SOURCE INFORMATION
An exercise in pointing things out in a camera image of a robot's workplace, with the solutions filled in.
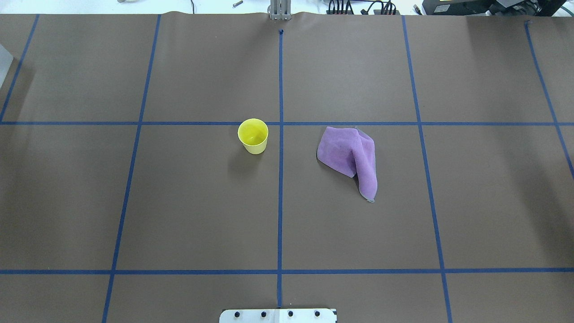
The yellow plastic cup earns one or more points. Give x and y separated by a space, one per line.
253 134

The purple microfiber cloth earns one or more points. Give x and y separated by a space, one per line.
350 152

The translucent white storage box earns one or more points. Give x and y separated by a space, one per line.
6 59

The black power strip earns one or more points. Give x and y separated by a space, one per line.
361 7

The black laptop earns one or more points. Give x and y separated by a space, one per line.
456 7

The aluminium frame post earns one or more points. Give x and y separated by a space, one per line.
280 10

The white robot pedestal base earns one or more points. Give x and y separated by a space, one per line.
297 315

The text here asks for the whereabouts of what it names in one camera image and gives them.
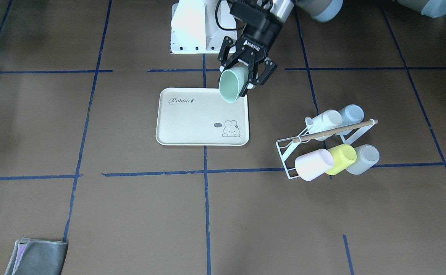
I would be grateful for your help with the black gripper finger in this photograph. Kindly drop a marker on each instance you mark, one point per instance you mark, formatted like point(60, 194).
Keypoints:
point(225, 59)
point(253, 77)

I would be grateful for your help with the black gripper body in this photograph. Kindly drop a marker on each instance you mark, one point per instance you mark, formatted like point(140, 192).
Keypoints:
point(262, 33)

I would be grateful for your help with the green cup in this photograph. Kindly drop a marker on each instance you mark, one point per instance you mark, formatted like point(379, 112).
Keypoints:
point(232, 81)

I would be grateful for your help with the cream rabbit tray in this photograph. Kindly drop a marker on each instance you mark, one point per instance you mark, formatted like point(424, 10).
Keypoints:
point(200, 117)

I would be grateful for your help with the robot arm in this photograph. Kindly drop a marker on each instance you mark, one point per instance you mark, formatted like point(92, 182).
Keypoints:
point(319, 10)

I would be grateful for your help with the cream cup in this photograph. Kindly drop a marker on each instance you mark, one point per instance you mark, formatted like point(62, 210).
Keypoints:
point(327, 120)

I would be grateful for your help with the blue cup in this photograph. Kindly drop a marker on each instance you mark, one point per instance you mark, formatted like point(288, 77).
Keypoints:
point(351, 114)

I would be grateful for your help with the white cup rack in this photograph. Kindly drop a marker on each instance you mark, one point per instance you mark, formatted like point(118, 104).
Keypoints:
point(292, 147)

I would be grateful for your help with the pink cup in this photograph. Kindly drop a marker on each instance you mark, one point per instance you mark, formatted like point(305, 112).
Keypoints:
point(313, 164)

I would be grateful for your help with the yellow cup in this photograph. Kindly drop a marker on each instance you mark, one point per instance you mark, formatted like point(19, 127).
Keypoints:
point(344, 156)

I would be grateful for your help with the grey cup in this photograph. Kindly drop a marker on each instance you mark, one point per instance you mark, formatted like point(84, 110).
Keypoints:
point(366, 157)

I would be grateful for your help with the white pillar with base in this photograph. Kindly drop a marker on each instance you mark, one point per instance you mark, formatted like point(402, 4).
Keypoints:
point(199, 26)

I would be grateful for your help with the folded grey cloth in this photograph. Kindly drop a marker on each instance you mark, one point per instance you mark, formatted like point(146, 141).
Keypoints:
point(37, 257)

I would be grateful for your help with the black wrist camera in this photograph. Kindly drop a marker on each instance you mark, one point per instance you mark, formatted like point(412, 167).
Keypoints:
point(249, 12)

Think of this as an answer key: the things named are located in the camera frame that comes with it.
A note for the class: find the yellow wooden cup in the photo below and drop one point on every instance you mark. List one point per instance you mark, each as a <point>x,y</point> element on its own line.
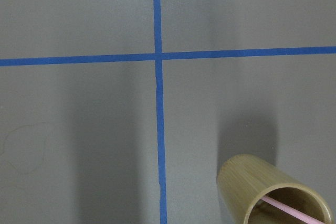
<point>243,180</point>

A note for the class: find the pink chopstick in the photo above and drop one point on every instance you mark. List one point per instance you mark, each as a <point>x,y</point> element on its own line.
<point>291,211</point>

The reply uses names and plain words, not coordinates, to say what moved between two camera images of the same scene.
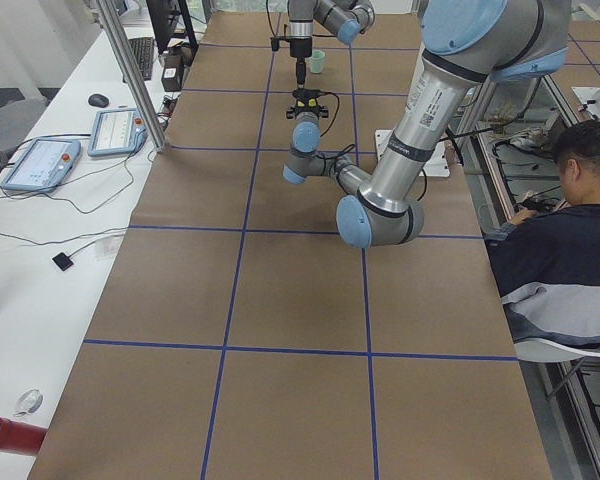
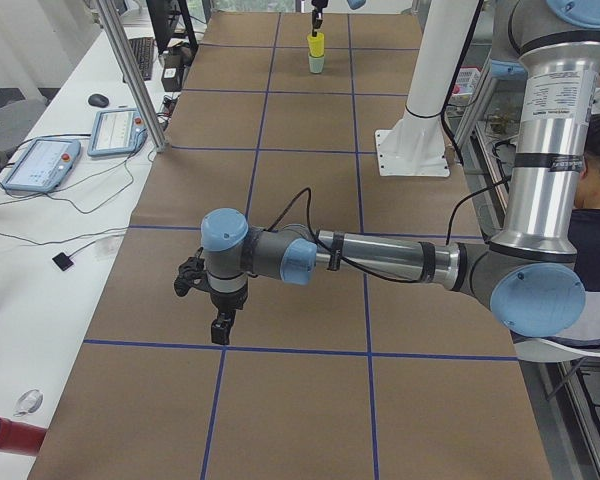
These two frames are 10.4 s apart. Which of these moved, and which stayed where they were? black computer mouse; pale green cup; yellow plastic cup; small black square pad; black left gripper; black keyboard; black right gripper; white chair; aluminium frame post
Moved: black right gripper; black left gripper; yellow plastic cup
Stayed: black keyboard; aluminium frame post; small black square pad; pale green cup; white chair; black computer mouse
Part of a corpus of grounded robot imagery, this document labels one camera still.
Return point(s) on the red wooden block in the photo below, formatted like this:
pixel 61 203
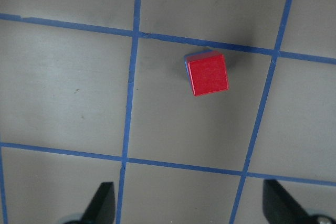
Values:
pixel 208 73

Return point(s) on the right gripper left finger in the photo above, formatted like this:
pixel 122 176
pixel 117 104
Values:
pixel 101 209

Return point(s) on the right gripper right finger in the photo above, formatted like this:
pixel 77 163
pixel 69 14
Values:
pixel 280 207

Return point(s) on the blue wooden block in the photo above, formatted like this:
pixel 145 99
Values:
pixel 193 54

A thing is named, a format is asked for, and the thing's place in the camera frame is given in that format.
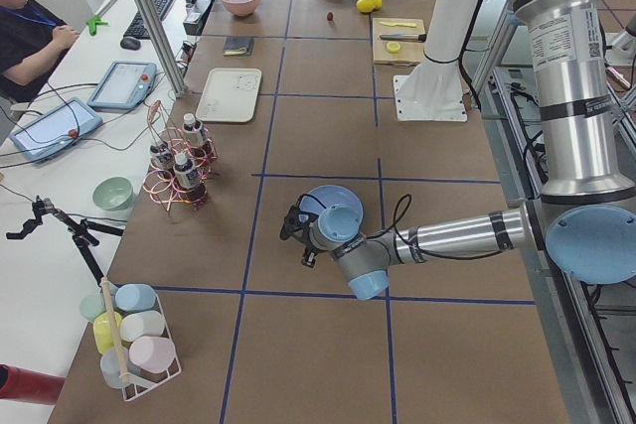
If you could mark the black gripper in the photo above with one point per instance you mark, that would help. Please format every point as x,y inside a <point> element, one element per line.
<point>309,245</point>

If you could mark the blue round plate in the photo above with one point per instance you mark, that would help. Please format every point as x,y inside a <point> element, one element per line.
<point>338,210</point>

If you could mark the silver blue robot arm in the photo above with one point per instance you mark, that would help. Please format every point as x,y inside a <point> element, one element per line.
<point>584,217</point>

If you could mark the yellow plastic knife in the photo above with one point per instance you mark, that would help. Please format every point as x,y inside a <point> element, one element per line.
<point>398,24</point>

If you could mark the grey folded cloth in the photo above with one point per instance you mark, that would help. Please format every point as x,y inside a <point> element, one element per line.
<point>238,46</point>

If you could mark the half lemon slice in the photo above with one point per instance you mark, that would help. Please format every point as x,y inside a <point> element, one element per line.
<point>393,47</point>

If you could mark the dark drink bottle front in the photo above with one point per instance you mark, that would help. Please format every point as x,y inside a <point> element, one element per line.
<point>189,179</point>

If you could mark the dark drink bottle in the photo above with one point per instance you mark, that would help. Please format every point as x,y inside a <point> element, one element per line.
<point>189,179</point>
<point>162,158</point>
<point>195,134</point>

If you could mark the wooden cutting board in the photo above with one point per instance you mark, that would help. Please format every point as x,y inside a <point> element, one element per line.
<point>410,53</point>

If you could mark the cream bear tray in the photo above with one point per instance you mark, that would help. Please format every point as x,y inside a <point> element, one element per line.
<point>229,95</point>

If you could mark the white cup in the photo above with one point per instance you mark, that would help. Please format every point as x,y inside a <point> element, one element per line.
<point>146,323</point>

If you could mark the dark drink bottle back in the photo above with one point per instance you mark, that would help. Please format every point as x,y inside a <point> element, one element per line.
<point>195,134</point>

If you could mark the dark drink bottle left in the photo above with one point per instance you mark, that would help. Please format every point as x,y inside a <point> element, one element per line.
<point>162,158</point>

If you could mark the pink cup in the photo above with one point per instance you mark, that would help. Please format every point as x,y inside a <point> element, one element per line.
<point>153,354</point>

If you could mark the black computer mouse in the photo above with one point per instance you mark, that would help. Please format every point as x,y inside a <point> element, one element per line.
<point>130,43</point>

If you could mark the green bowl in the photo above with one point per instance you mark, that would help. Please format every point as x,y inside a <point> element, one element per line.
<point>113,194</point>

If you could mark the yellow cup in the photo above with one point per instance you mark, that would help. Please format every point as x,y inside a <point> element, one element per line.
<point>102,333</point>

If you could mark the mint green cup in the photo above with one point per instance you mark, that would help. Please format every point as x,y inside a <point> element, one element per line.
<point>91,306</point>

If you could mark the pale blue lower cup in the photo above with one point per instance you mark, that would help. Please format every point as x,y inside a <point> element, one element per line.
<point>109,367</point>

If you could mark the green plastic clamp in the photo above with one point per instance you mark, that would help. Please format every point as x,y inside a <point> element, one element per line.
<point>94,23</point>

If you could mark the far blue teach pendant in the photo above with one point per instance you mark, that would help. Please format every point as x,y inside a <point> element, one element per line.
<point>124,86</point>

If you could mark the blue teach pendant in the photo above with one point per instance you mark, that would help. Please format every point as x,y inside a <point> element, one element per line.
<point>124,86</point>
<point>51,133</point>

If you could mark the black tripod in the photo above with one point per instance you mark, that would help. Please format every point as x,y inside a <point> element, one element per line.
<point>80,231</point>

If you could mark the near blue teach pendant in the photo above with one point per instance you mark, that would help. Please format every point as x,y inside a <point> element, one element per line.
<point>51,133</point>

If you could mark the copper wire bottle rack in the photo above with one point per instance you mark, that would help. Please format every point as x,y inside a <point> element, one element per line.
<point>166,192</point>

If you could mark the aluminium frame post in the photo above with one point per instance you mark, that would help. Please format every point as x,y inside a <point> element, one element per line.
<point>161,45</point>

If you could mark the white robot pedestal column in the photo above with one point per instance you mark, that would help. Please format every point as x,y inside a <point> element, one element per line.
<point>433,91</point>

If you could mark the wooden rack handle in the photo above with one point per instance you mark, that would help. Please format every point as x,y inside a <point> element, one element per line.
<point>124,374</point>

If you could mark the white wire cup rack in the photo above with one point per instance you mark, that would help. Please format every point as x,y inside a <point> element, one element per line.
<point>142,381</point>

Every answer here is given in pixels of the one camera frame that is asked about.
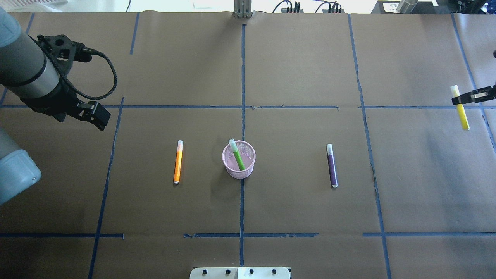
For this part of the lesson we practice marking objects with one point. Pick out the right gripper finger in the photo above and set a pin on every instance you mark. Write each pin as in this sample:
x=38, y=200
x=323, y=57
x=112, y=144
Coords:
x=475, y=96

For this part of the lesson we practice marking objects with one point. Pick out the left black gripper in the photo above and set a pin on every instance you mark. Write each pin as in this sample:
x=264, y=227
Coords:
x=58, y=101

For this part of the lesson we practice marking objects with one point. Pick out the yellow highlighter pen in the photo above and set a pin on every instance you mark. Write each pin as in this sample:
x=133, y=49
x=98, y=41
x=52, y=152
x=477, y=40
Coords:
x=460, y=108

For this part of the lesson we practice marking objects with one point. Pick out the orange highlighter pen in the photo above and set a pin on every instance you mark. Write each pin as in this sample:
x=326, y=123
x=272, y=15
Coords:
x=178, y=162

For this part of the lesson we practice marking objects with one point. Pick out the green highlighter pen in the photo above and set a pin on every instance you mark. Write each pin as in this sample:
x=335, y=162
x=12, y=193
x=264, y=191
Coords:
x=236, y=154

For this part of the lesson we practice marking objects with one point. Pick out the purple highlighter pen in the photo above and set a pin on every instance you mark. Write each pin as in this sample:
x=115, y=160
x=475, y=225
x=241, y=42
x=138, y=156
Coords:
x=331, y=166

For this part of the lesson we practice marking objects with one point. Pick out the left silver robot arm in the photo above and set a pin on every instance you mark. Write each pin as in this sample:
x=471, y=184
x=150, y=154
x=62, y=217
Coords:
x=36, y=71

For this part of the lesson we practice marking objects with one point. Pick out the pink mesh pen holder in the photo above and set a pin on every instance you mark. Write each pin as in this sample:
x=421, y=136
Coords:
x=248, y=155

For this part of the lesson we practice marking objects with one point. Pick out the black office chair part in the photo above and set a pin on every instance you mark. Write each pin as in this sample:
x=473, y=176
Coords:
x=468, y=6

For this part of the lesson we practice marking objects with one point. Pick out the small steel cup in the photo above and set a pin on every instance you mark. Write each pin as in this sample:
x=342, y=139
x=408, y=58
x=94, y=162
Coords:
x=406, y=6

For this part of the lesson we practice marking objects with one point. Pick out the white plastic basket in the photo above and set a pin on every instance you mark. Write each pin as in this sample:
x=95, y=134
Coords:
x=32, y=5

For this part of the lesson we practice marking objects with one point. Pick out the black box under cup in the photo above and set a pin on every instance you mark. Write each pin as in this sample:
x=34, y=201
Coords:
x=389, y=7

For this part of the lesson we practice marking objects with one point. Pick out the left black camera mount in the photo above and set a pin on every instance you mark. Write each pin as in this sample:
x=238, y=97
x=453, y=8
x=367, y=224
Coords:
x=63, y=52

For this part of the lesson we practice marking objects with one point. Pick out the aluminium frame post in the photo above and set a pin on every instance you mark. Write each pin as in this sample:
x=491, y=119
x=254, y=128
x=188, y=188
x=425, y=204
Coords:
x=242, y=9

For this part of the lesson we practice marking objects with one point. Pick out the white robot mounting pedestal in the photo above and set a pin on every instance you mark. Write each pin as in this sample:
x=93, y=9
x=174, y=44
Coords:
x=277, y=272

EXERCISE INSTRUCTIONS
Which lines above contain the word "things"? Show each of them.

RESULT OF THE TASK
An exercise in pointing things out in a camera image of a robot's workplace, with the solutions filled in.
Think of this as an answer key: the things named are located in the camera frame that comes with it.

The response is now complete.